WORK TO COMPLETE
In the listing that follows, count the lines holding the word "subject" and report only that number.

DATA RECORDS

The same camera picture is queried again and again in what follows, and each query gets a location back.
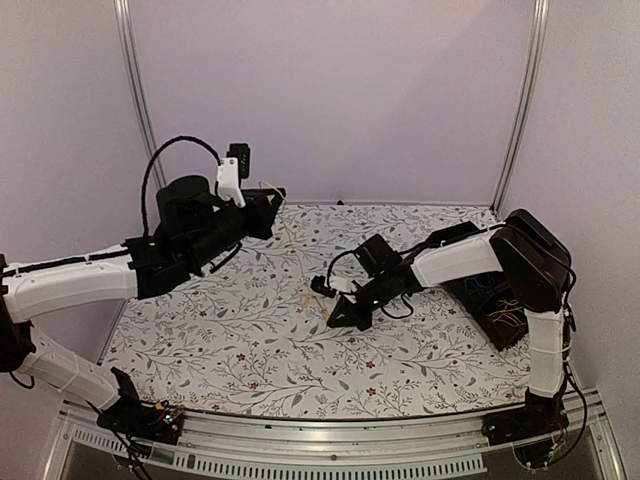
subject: leaf pattern
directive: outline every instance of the leaf pattern
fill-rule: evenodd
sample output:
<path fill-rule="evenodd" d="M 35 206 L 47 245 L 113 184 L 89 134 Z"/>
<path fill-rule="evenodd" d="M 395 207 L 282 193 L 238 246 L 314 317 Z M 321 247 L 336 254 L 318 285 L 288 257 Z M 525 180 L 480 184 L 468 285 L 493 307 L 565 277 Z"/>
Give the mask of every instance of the leaf pattern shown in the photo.
<path fill-rule="evenodd" d="M 245 241 L 216 274 L 131 301 L 104 363 L 128 372 L 146 399 L 213 412 L 382 418 L 517 402 L 526 339 L 495 353 L 443 289 L 413 295 L 409 318 L 376 312 L 366 332 L 327 328 L 323 309 L 335 300 L 308 298 L 314 275 L 374 233 L 402 250 L 465 220 L 495 221 L 475 207 L 288 206 L 272 239 Z M 335 273 L 366 281 L 351 257 Z"/>

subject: white robot arm segment
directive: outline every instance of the white robot arm segment
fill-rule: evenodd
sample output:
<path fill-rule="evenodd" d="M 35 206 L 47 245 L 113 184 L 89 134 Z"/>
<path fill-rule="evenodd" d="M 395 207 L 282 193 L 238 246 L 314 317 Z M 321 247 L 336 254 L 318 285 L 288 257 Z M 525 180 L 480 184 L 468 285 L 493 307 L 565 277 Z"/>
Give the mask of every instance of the white robot arm segment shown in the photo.
<path fill-rule="evenodd" d="M 90 260 L 93 256 L 118 253 L 113 258 Z M 8 270 L 14 274 L 4 278 L 8 287 L 4 301 L 13 323 L 76 305 L 137 296 L 136 272 L 129 268 L 132 258 L 121 245 L 84 258 L 86 261 L 81 263 L 35 271 L 29 271 L 30 264 L 10 264 Z"/>

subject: black cable
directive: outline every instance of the black cable
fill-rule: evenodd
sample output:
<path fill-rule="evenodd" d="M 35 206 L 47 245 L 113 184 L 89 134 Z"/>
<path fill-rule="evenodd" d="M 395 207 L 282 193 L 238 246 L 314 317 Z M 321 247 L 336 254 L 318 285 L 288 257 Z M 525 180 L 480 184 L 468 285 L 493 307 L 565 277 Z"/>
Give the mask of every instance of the black cable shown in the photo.
<path fill-rule="evenodd" d="M 127 442 L 124 441 L 124 438 L 122 438 L 122 436 L 118 432 L 116 432 L 115 428 L 113 428 L 113 425 L 111 424 L 109 419 L 105 417 L 103 413 L 100 410 L 98 410 L 98 408 L 93 403 L 87 402 L 87 404 L 91 407 L 91 409 L 94 412 L 96 412 L 96 414 L 98 414 L 98 417 L 100 417 L 102 421 L 109 426 L 109 430 L 111 430 L 111 433 L 113 433 L 113 435 L 118 439 L 118 441 L 122 444 L 122 446 L 127 451 L 129 462 L 133 464 L 133 468 L 130 469 L 131 473 L 133 473 L 138 480 L 153 480 L 151 478 L 151 475 L 149 475 L 149 472 L 147 472 L 147 469 L 144 468 L 144 464 L 140 461 L 140 458 L 136 454 L 134 447 L 131 444 L 127 445 Z M 144 478 L 136 471 L 136 469 L 140 469 L 140 471 L 144 473 Z"/>
<path fill-rule="evenodd" d="M 235 257 L 241 249 L 242 249 L 242 242 L 238 242 L 238 244 L 236 245 L 236 248 L 229 255 L 227 255 L 224 258 L 224 260 L 222 260 L 219 264 L 215 265 L 213 262 L 211 262 L 211 269 L 209 270 L 209 273 L 216 273 L 218 270 L 224 267 L 227 263 L 229 263 L 231 259 L 233 259 L 233 257 Z"/>
<path fill-rule="evenodd" d="M 51 260 L 48 262 L 32 263 L 29 265 L 25 265 L 24 267 L 20 267 L 18 270 L 7 270 L 6 272 L 2 273 L 2 278 L 13 277 L 14 275 L 17 275 L 17 274 L 37 272 L 40 270 L 46 270 L 48 268 L 62 267 L 64 265 L 74 265 L 76 263 L 86 263 L 86 262 L 94 262 L 98 260 L 107 260 L 109 258 L 123 257 L 125 255 L 129 255 L 129 249 L 127 248 L 123 250 L 116 250 L 113 252 L 93 253 L 91 255 L 86 255 L 84 257 L 66 257 L 66 258 L 60 258 L 58 260 Z"/>
<path fill-rule="evenodd" d="M 350 255 L 352 253 L 355 253 L 355 250 L 345 250 L 340 255 L 336 256 L 333 260 L 331 260 L 331 263 L 329 263 L 329 268 L 327 269 L 327 283 L 326 283 L 327 288 L 331 288 L 330 278 L 331 278 L 331 272 L 333 271 L 333 266 L 342 257 L 346 257 L 347 255 Z"/>
<path fill-rule="evenodd" d="M 558 463 L 559 461 L 564 460 L 565 458 L 567 458 L 567 456 L 569 456 L 569 454 L 571 454 L 571 452 L 573 452 L 573 450 L 575 450 L 575 448 L 578 446 L 578 443 L 580 443 L 580 440 L 582 439 L 582 436 L 584 435 L 584 432 L 587 429 L 587 418 L 588 418 L 587 399 L 585 398 L 584 393 L 582 393 L 582 391 L 578 387 L 578 384 L 575 382 L 574 377 L 573 377 L 573 372 L 569 368 L 569 364 L 566 363 L 566 362 L 564 364 L 564 374 L 567 376 L 567 380 L 571 384 L 571 387 L 578 394 L 578 396 L 580 397 L 580 400 L 582 400 L 582 407 L 583 407 L 583 410 L 582 410 L 583 411 L 583 413 L 582 413 L 582 426 L 580 427 L 580 432 L 578 433 L 578 436 L 576 437 L 576 440 L 573 442 L 571 447 L 569 447 L 569 449 L 566 450 L 560 457 L 557 457 L 557 458 L 554 458 L 553 460 L 551 460 L 551 462 L 549 462 L 548 465 L 554 465 L 554 464 Z"/>
<path fill-rule="evenodd" d="M 413 305 L 411 305 L 411 303 L 409 303 L 409 301 L 406 299 L 405 294 L 400 295 L 400 299 L 402 300 L 402 303 L 404 303 L 404 305 L 409 309 L 409 313 L 407 313 L 406 315 L 391 315 L 384 309 L 384 307 L 380 307 L 380 310 L 382 310 L 382 313 L 384 313 L 387 317 L 393 318 L 394 320 L 402 320 L 403 318 L 408 318 L 413 315 L 415 313 L 415 310 L 413 309 Z"/>
<path fill-rule="evenodd" d="M 213 155 L 213 157 L 218 162 L 218 166 L 222 165 L 222 163 L 220 161 L 220 156 L 218 155 L 218 152 L 216 152 L 213 149 L 213 147 L 211 147 L 211 145 L 209 145 L 207 142 L 205 142 L 204 140 L 200 140 L 197 137 L 192 137 L 190 135 L 180 135 L 178 137 L 174 137 L 171 140 L 167 140 L 166 142 L 164 142 L 160 146 L 160 148 L 158 148 L 158 150 L 156 150 L 155 153 L 151 156 L 151 159 L 149 160 L 149 163 L 147 164 L 147 169 L 145 170 L 144 176 L 142 177 L 142 196 L 141 196 L 141 199 L 140 199 L 140 210 L 141 210 L 141 213 L 142 213 L 142 228 L 143 228 L 142 236 L 145 237 L 145 238 L 149 237 L 149 219 L 147 218 L 147 184 L 149 183 L 149 176 L 151 175 L 151 169 L 155 165 L 155 163 L 158 160 L 158 157 L 160 156 L 160 154 L 165 149 L 167 149 L 168 147 L 170 147 L 174 143 L 178 143 L 178 142 L 182 142 L 182 141 L 192 142 L 192 143 L 195 143 L 197 145 L 200 145 L 202 148 L 204 148 L 206 151 L 208 151 L 211 155 Z"/>
<path fill-rule="evenodd" d="M 13 372 L 9 372 L 9 376 L 11 377 L 11 380 L 13 380 L 14 382 L 16 382 L 18 385 L 20 385 L 22 388 L 27 389 L 27 390 L 33 390 L 33 387 L 36 386 L 36 379 L 33 378 L 33 375 L 29 375 L 31 377 L 31 384 L 27 385 L 26 383 L 22 383 L 14 374 Z"/>

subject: table surface
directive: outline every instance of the table surface
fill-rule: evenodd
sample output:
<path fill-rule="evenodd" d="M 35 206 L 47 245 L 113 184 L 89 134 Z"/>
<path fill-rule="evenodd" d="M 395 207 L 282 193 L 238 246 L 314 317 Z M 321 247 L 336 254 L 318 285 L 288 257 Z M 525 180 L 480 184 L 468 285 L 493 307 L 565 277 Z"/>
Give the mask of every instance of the table surface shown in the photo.
<path fill-rule="evenodd" d="M 400 250 L 465 220 L 495 222 L 480 207 L 287 206 L 271 240 L 245 241 L 216 274 L 131 301 L 103 364 L 131 374 L 146 399 L 244 415 L 407 417 L 519 402 L 526 338 L 498 354 L 441 288 L 413 295 L 409 318 L 376 312 L 366 332 L 327 328 L 322 309 L 335 300 L 307 297 L 333 257 L 375 233 Z M 366 280 L 350 256 L 336 273 Z"/>

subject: white wall
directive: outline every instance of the white wall
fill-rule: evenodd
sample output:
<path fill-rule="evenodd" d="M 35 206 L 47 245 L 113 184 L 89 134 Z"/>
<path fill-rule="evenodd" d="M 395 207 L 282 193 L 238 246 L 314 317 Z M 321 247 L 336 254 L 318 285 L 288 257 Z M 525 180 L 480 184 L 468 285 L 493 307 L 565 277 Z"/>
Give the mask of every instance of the white wall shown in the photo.
<path fill-rule="evenodd" d="M 140 233 L 145 155 L 110 1 L 4 1 L 0 7 L 0 251 L 38 261 Z M 115 303 L 39 319 L 95 358 Z M 0 478 L 33 480 L 62 397 L 0 375 Z"/>
<path fill-rule="evenodd" d="M 294 201 L 491 202 L 533 1 L 139 0 L 156 137 L 247 141 Z M 213 172 L 195 146 L 169 177 Z"/>
<path fill-rule="evenodd" d="M 530 209 L 572 252 L 579 374 L 597 382 L 640 478 L 640 3 L 552 2 L 504 212 Z"/>

RESULT
5